> Data block:
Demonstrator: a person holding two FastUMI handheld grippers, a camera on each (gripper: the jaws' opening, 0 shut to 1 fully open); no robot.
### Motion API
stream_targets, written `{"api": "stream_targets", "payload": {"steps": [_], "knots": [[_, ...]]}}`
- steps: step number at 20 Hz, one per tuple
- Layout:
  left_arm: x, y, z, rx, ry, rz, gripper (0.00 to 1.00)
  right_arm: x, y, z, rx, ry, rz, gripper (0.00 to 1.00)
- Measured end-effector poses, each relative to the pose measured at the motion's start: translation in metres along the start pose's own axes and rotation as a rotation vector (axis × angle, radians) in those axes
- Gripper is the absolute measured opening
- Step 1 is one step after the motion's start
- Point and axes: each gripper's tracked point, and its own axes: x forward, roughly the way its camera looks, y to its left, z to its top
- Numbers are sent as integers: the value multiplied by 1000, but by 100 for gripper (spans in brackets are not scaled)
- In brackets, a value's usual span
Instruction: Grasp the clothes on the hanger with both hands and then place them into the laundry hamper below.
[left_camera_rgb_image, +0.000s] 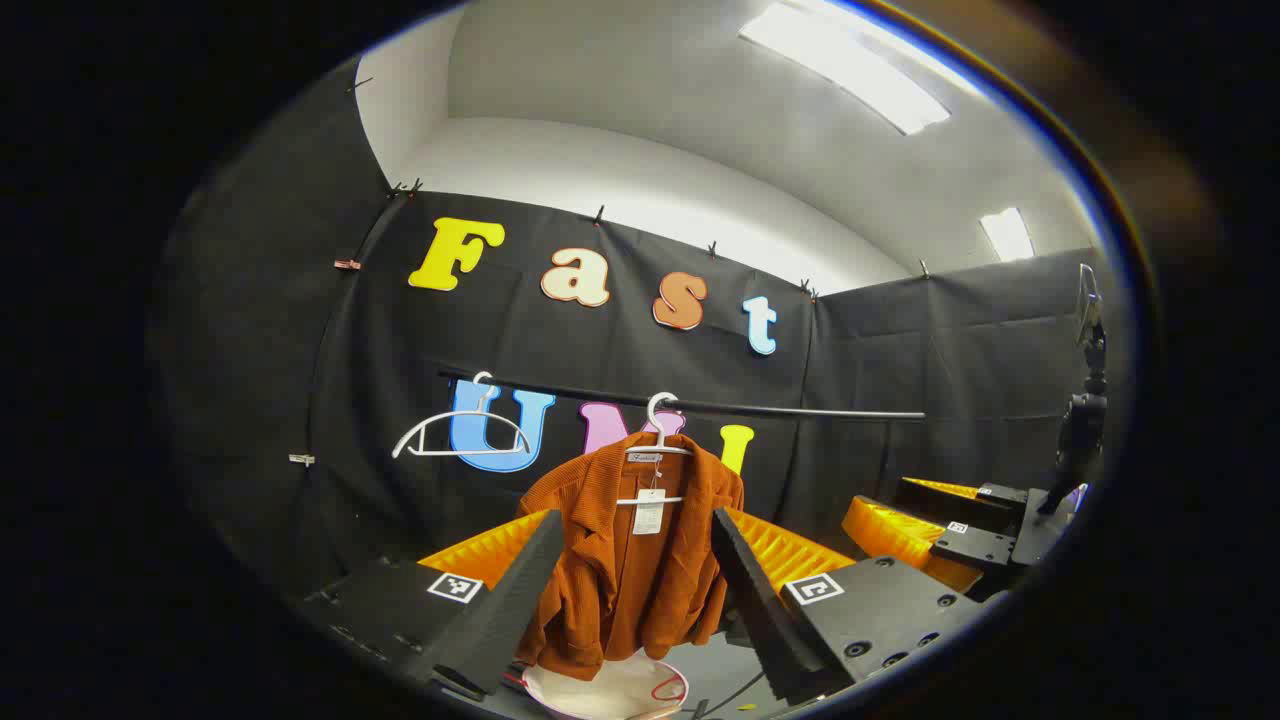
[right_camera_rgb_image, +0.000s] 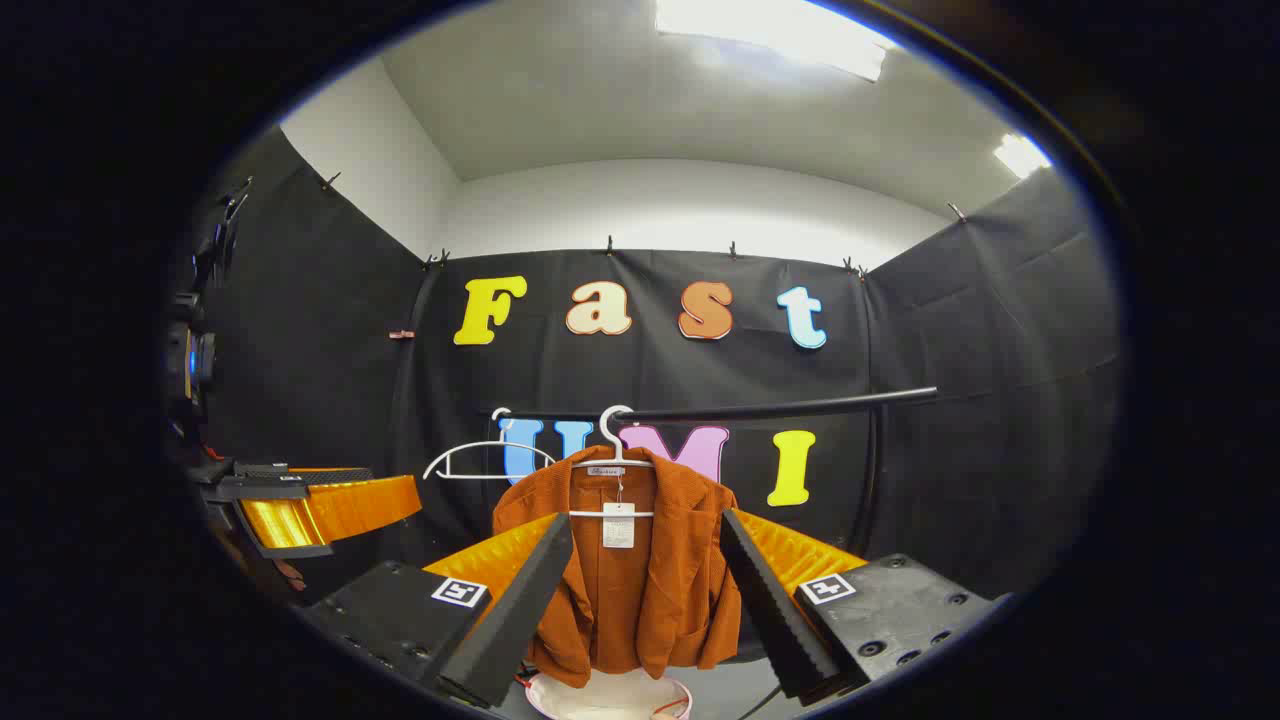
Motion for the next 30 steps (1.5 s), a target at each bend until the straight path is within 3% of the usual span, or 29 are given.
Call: {"api": "stream_targets", "payload": {"steps": [20,30], "knots": [[-13,7,9,-9,-12,22,94,-12,-1,5,19,0,-23,97],[-20,16,9,-16,-7,-10,94,-18,9,5,4,4,-46,97]]}}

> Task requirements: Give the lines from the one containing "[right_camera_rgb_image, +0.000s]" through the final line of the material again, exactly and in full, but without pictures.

> Response to this task:
[right_camera_rgb_image, +0.000s] 
Motion for the next 30 steps (1.5 s), a target at each bend until the straight path is within 3% of the usual span, or 29 are given.
Call: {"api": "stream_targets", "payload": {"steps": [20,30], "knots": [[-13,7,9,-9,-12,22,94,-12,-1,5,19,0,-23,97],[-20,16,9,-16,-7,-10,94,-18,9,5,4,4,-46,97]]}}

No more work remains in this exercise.